Warren Buffett, the world’s third-richest person with about $86 billion in net wealth, is known as one of the most successful stock market investors of all time.
“Warren Buffett is still having difficulty in finding value in U.S. — and perhaps global — stocks.”
Buffett started buying stocks when he was 11 years old, and he filed his first tax return at the ripe old age of 13.
Now 87 and the founder and CEO of Berkshire Hathaway, Buffett has dialed back his company’s investments the past couple of years.
At the end of the second quarter, Berkshire Hathaway had $111 billion in cash on hand, the most in the company’s history — and his company’s reluctance to invest that money could be seen as a bad sign for the market as a whole, according to Business Insider.
Considering his company’s reluctance to invest much since 2017 and Buffett’s market expertise, it could be a sign that stocks are currently riding too high and too expensive.
Valuations have only gotten more stretched over that period (since 2017), suggesting that an already tenuous situation has worsened.
Russ Mould, an investment director at AJ Bell, has taken notice. He’s wary of the speculative deal fervor he sees accompanying record stock prices.
“M&A tends to peak when animal spirits are running high and often when executives feel their own shares are expensive enough to make them a valuable acquisition currency,” Mould wrote in a client note. “Warren Buffett is still having difficulty in finding value in U.S. — and perhaps global — stocks.”
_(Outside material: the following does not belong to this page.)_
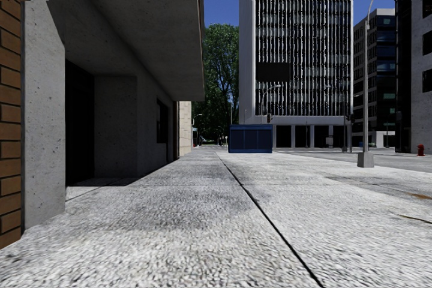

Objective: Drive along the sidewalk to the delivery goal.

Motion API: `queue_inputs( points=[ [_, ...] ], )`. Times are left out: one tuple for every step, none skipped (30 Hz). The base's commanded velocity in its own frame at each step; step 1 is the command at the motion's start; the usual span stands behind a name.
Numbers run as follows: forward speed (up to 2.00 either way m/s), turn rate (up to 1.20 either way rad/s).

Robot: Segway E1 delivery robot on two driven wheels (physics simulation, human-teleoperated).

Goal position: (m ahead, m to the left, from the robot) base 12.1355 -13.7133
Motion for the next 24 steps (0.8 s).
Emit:
queue_inputs(
  points=[
    [2.00, 0.00],
    [2.00, 0.00],
    [2.00, 0.00],
    [2.00, 0.00],
    [2.00, 0.00],
    [2.00, 0.00],
    [2.00, 0.00],
    [2.00, 0.00],
    [2.00, 0.00],
    [2.00, 0.00],
    [2.00, 0.00],
    [2.00, 0.00],
    [2.00, 0.00],
    [2.00, 0.00],
    [2.00, 0.00],
    [2.00, 0.00],
    [2.00, 0.00],
    [2.00, 0.00],
    [2.00, 0.00],
    [2.00, 0.00],
    [2.00, 0.00],
    [2.00, 0.00],
    [2.00, 0.00],
    [2.00, 0.00]
  ],
)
Mould points out — and indicates in the chart above — that Berkshire Hathaway’s cash balance has been an effective proxy for market levels over history. As you can see, Buffett held comparatively high levels of cash in the periods preceding the two most recent market crashes, in 1999 and 2007.
Of course, this doesn’t mean the market is set to crash tomorrow, but it is a question investors should weigh when deciding how, when and where to spend their money as we approach the mark for the longest bull market run on record, a mark that could soon be coming to an end.